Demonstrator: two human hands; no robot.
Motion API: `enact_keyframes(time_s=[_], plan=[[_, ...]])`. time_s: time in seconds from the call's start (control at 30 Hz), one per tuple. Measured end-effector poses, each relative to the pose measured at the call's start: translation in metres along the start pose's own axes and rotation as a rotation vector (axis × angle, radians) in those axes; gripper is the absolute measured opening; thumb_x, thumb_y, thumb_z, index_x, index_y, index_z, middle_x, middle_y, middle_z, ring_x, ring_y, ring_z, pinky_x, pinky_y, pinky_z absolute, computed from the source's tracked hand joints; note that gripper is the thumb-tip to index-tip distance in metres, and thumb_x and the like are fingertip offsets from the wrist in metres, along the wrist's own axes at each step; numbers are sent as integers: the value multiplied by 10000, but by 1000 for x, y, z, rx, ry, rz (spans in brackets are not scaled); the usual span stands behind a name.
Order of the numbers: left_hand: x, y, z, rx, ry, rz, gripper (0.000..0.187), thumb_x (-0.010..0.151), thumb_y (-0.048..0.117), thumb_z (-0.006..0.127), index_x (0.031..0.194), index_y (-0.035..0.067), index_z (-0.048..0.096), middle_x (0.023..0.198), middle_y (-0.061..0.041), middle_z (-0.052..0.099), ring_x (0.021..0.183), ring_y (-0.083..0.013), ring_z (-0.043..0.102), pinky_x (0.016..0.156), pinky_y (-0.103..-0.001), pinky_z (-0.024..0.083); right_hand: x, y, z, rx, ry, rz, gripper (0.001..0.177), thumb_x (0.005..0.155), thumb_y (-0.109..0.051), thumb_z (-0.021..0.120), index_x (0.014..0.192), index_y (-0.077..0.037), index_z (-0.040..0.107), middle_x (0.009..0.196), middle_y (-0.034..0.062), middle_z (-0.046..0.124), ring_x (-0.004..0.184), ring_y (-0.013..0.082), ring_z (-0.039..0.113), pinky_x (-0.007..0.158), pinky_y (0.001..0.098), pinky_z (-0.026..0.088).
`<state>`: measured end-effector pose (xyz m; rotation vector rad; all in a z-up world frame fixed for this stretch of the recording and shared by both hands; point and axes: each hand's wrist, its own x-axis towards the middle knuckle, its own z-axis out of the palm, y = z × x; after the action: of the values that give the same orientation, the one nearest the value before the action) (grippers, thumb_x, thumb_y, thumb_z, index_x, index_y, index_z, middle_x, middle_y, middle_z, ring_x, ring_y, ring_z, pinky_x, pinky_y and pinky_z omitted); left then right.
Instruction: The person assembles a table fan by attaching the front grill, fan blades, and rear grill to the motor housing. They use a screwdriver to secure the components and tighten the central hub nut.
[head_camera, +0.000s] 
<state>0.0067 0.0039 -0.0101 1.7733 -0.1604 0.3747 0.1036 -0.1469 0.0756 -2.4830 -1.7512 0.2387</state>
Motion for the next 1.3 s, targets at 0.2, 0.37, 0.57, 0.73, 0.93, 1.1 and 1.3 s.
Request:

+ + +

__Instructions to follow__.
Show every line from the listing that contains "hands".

__Result of this exercise__.
Demonstrator: two human hands; no robot.
`<state>`: measured end-effector pose (xyz m; rotation vector rad; all in a z-up world frame fixed for this stretch of the recording and shared by both hands; point and axes: each hand's wrist, its own x-axis towards the middle knuckle, its own z-axis out of the palm, y = z × x; after the action: of the values that give the same orientation, the one nearest the value before the action) (grippers, thumb_x, thumb_y, thumb_z, index_x, index_y, index_z, middle_x, middle_y, middle_z, ring_x, ring_y, ring_z, pinky_x, pinky_y and pinky_z omitted); left then right.

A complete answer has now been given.